L'enquête révèle une forte désapprobation généralisée envers Ursula von der Leyen, qui a échangé plusieurs appels téléphoniques avec Donald Trump pour finaliser les termes de l'accord jusqu'à leur rencontre en face-à-face fin juillet.
Leur rencontre en Écosse a finalisé l'accord et a immédiatement déclenché une avalanche de critiques qui se poursuit jusqu'à aujourd'hui. Après des jours de silence, von der Leyen a publié une tribune décrivant l'accord comme "solide, mais imparfait".
Interrogés sur leur évaluation des actions de von der Leyen, 75 % des sondés estiment qu'elle a défendu les intérêts européens "très mal" ou "plutôt mal".
Une minorité de 19 % pense qu'elle a défendu les intérêts européens "très bien" ou "plutôt bien".

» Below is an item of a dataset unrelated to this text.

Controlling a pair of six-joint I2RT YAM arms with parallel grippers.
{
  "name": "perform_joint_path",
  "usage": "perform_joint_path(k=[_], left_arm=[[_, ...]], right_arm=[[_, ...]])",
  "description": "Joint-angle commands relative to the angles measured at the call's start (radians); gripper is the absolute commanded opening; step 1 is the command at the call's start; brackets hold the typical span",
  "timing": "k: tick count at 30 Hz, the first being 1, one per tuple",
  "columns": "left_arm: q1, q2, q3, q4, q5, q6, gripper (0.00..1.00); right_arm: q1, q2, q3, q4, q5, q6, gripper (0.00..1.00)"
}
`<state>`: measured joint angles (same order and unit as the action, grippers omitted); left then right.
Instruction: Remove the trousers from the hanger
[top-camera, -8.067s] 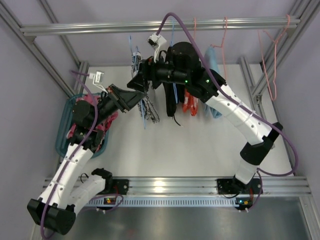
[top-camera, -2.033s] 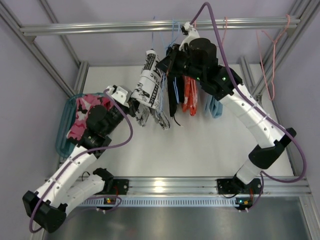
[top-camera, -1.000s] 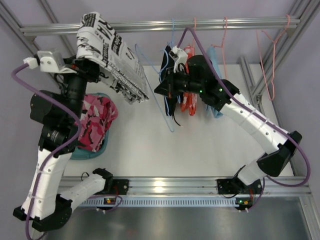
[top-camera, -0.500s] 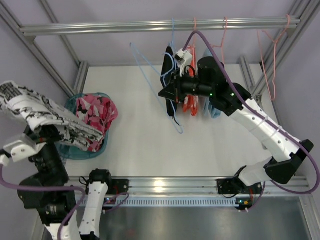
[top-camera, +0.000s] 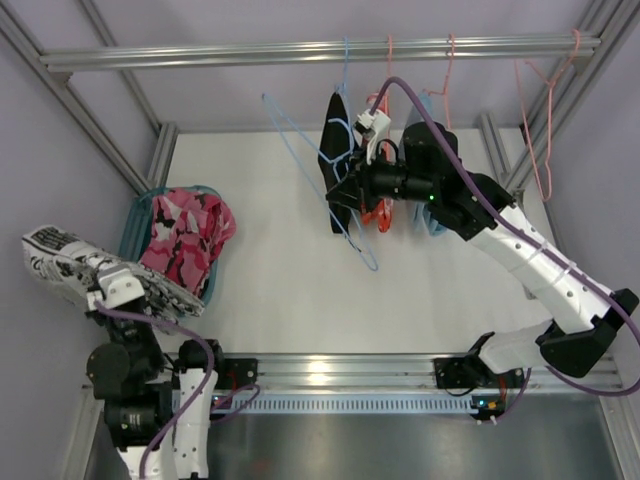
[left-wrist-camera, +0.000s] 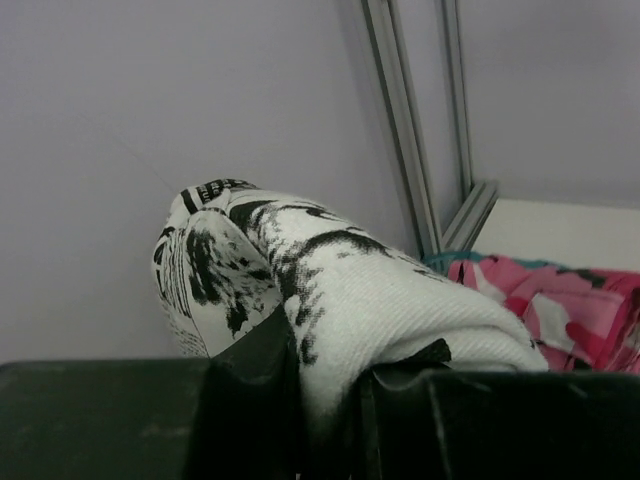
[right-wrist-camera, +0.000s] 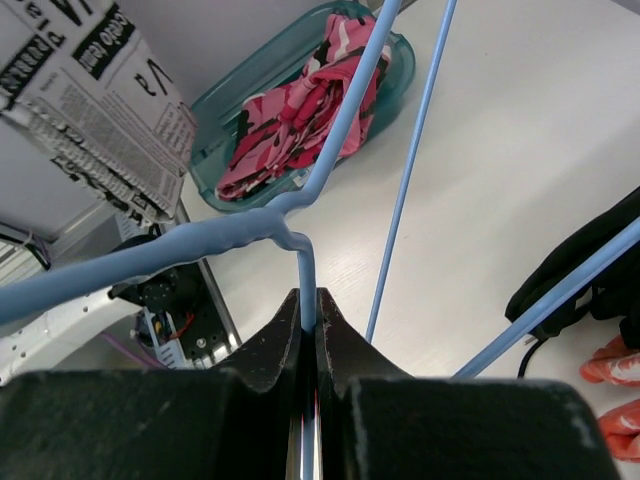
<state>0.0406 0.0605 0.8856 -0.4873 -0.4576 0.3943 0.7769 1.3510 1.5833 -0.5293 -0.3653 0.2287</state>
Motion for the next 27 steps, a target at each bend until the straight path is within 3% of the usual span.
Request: perform_joint_path(k=[1, 6, 10, 14, 19, 21, 23, 27], left_arm=[[-0.005, -0.013, -0.077, 0.096, 0.028, 0.119, 0.00], [-0.007, 0.057, -0.341, 0.287, 0.103, 0.185, 0.00], [-0.007, 0.246, -0.496, 0.635, 0.188, 0.259, 0.00], [-0.005, 0.633, -0.484, 0.843, 0.116, 0.249, 0.00], [0.028, 0.907, -0.354, 0.869, 0.177, 0.112, 0.02], [0.028, 0.950, -0.337, 0.866, 0.207, 0.086, 0.10], [0.028, 0.989, -0.312, 0.836, 0.224, 0.061, 0.33], [0.028, 0.992, -0.286, 0.670, 0.310, 0.017, 0.65]], right_arm=[[0.004, -0.052, 0.009, -0.020, -0.004, -0.045, 0.00], [0.004, -0.085, 0.015, -0.058, 0.005, -0.092, 0.00], [0.002, -0.133, 0.043, -0.107, 0.048, -0.182, 0.00], [-0.027, -0.153, 0.128, -0.184, 0.057, -0.268, 0.00], [-0.071, -0.202, 0.213, -0.277, 0.039, -0.301, 0.00], [-0.097, -0.217, 0.236, -0.297, 0.016, -0.295, 0.00], [-0.142, -0.246, 0.248, -0.334, -0.017, -0.293, 0.00], [-0.202, -0.321, 0.256, -0.408, -0.038, -0.315, 0.00]])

De même, 41 % déclarent n'avoir "aucune confiance" en von der Leyen, suivis de 31 % qui ont "peu de confiance" et 20 % qui ont "assez de confiance".

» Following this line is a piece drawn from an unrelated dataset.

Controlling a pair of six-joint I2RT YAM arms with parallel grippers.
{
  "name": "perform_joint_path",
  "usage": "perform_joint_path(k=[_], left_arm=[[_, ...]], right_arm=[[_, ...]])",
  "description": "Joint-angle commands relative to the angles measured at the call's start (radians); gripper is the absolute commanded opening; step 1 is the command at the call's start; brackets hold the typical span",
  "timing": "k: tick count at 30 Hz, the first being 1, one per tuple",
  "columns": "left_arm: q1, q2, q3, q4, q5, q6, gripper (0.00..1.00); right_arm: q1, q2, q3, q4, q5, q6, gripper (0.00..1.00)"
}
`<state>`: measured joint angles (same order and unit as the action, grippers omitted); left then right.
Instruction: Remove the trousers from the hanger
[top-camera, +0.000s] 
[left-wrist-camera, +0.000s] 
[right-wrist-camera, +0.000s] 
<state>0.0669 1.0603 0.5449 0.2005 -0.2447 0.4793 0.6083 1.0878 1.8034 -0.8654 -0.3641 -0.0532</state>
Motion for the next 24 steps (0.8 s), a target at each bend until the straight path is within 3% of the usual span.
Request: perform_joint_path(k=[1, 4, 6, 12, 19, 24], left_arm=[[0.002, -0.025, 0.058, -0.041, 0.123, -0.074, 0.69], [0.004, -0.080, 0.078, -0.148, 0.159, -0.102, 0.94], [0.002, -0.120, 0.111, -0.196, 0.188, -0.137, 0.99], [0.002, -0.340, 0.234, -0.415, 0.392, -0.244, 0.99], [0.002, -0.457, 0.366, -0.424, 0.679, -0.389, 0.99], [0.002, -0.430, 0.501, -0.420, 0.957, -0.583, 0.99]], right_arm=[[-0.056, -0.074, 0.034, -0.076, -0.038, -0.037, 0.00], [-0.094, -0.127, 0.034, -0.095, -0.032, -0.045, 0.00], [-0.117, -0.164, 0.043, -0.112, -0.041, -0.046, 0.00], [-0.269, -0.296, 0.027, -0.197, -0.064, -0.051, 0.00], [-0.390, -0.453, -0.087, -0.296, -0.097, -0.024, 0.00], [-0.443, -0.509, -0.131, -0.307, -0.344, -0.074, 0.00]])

Cette négativité se traduit par un impressionnant 60 % des sondés qui se disent "très favorables" ou "plutôt favorables" à la démission de von der Leyen. Les appels à son renvoi sont constants dans les cinq pays sondés, la France étant en tête.
En revanche, 26 % se disent "plutôt défavorables" ou "très défavorables" à sa démission, tandis que 14 % disent ne pas savoir ce qu'ils ressentent.

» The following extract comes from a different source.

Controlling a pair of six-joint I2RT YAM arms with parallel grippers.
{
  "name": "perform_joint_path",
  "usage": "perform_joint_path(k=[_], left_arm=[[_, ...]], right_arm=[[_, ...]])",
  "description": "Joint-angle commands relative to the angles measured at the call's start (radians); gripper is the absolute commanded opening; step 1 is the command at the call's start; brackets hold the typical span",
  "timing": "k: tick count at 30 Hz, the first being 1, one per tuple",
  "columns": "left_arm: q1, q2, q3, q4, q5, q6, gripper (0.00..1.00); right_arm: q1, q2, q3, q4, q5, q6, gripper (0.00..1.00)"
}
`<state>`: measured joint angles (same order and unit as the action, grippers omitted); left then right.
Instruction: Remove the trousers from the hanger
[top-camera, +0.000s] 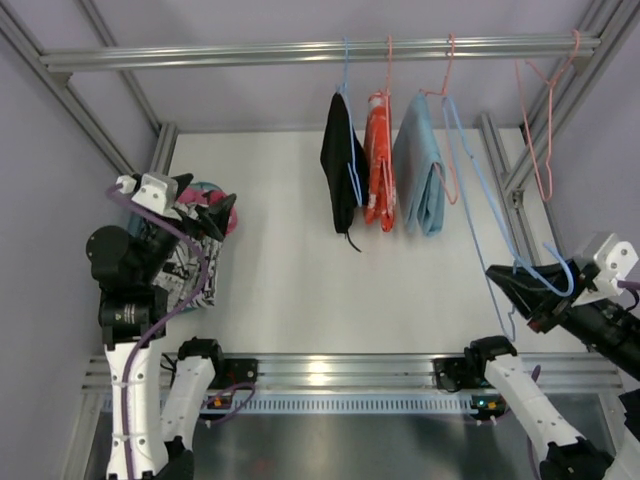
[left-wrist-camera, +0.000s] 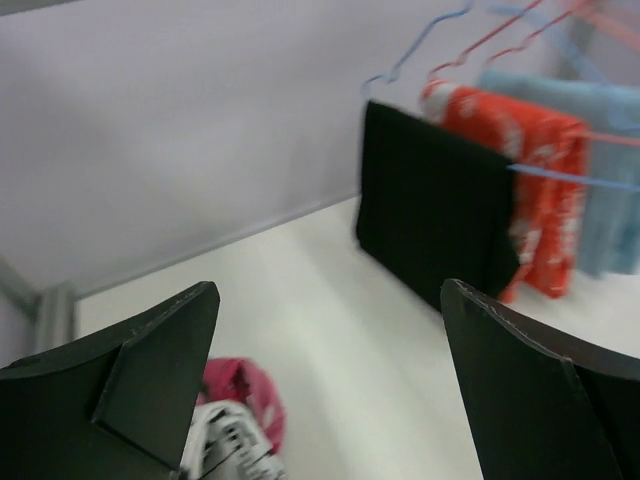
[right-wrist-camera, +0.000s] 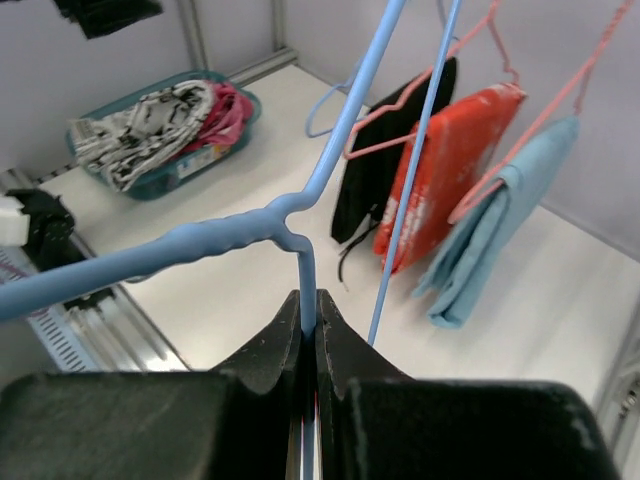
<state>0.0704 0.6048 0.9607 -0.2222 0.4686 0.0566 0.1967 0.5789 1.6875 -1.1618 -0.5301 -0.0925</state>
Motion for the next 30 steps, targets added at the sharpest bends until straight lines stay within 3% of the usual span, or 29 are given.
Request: perform_joint_path(k=[1, 5, 7, 11, 17, 20, 22, 30], left_arm=[[-0.001, 0.033, 0.117, 0.001, 0.289, -0.229, 0.99], [-0.001, 0.070, 0.248, 0.072, 0.530, -0.345, 0.98], [-0.003, 0.099, 0.326, 0.076, 0.666, -0.337, 0.98], [-0.003, 0.125, 0.388, 0.078, 0.806, -0.256, 0.97], [-0.001, 0.188, 0.452, 0.078, 0.892, -0.247, 0.96], [-0.001, 0.204, 0.435, 0.080, 0.880, -0.227, 0.97], [-0.003, 0.213, 0.425, 0.080, 0.887, -0.222, 0.97], [-0.004, 0.256, 0.342, 0.081, 0.949, -0.205, 0.90]], right_arm=[[-0.034, -0.002, -0.028, -0.022, -0.226, -0.053, 0.00], [-0.037, 0.030, -0.058, -0.131, -0.396, -0.162, 0.00], [-0.039, 0.084, -0.071, -0.205, -0.459, -0.209, 0.00], [-0.036, 0.191, -0.123, -0.274, -0.544, -0.272, 0.00], [-0.010, 0.379, -0.117, -0.196, -0.587, -0.259, 0.00], [0.117, 0.439, -0.107, -0.075, -0.507, -0.149, 0.00], [0.298, 0.470, -0.095, -0.033, -0.407, -0.093, 0.00], [0.457, 0.654, 0.021, -0.067, -0.400, -0.121, 0.00]])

Un autre point de discorde concerne les engagements financiers pris par la Commission au nom de tous les États membres. En vertu de l'accord, l'UE s'est engagée à dépenser 750 milliards de dollars en énergie américaine, à investir 600 milliards de dollars dans l'économie américaine et à acheter pour 40 milliards de dollars de puces d'IA américaines d'ici la fin du mandat de Trump.
Environ 76 % des sondés s'opposent à ces engagements à divers degrés, et seulement 17 % les soutiennent.
En même temps, 70 % disent être "prêts à boycotter" les produits fabriqués aux États-Unis.
L'indignation exprimée par les sondés semble être bien informée : 71 % disent avoir entendu parler de l'accord commercial UE-États-Unis et en comprendre "bien" le contenu.
C'est une part extraordinaire étant donné que la plupart des politiques issues de Bruxelles passent inaperçues ou sont mal comprises par le grand public.
En revanche, 26 % disent avoir entendu parler de l'accord commercial, mais ne savent pas "exactement" de quoi il s'agit. Seuls 3 % affirment l'ignorer.
Enfin, 44 % des sondés considèrent Trump comme un "ennemi" de l'Europe, 10 % disent qu'il est un "ami", et 44 % disent qu'il n'est ni l'un ni l'autre.
Malgré l'indignation généralisée, 70 % veulent que leur pays reste membre de l'UE, contre 24 % qui préféreraient une sortie à la Brexit.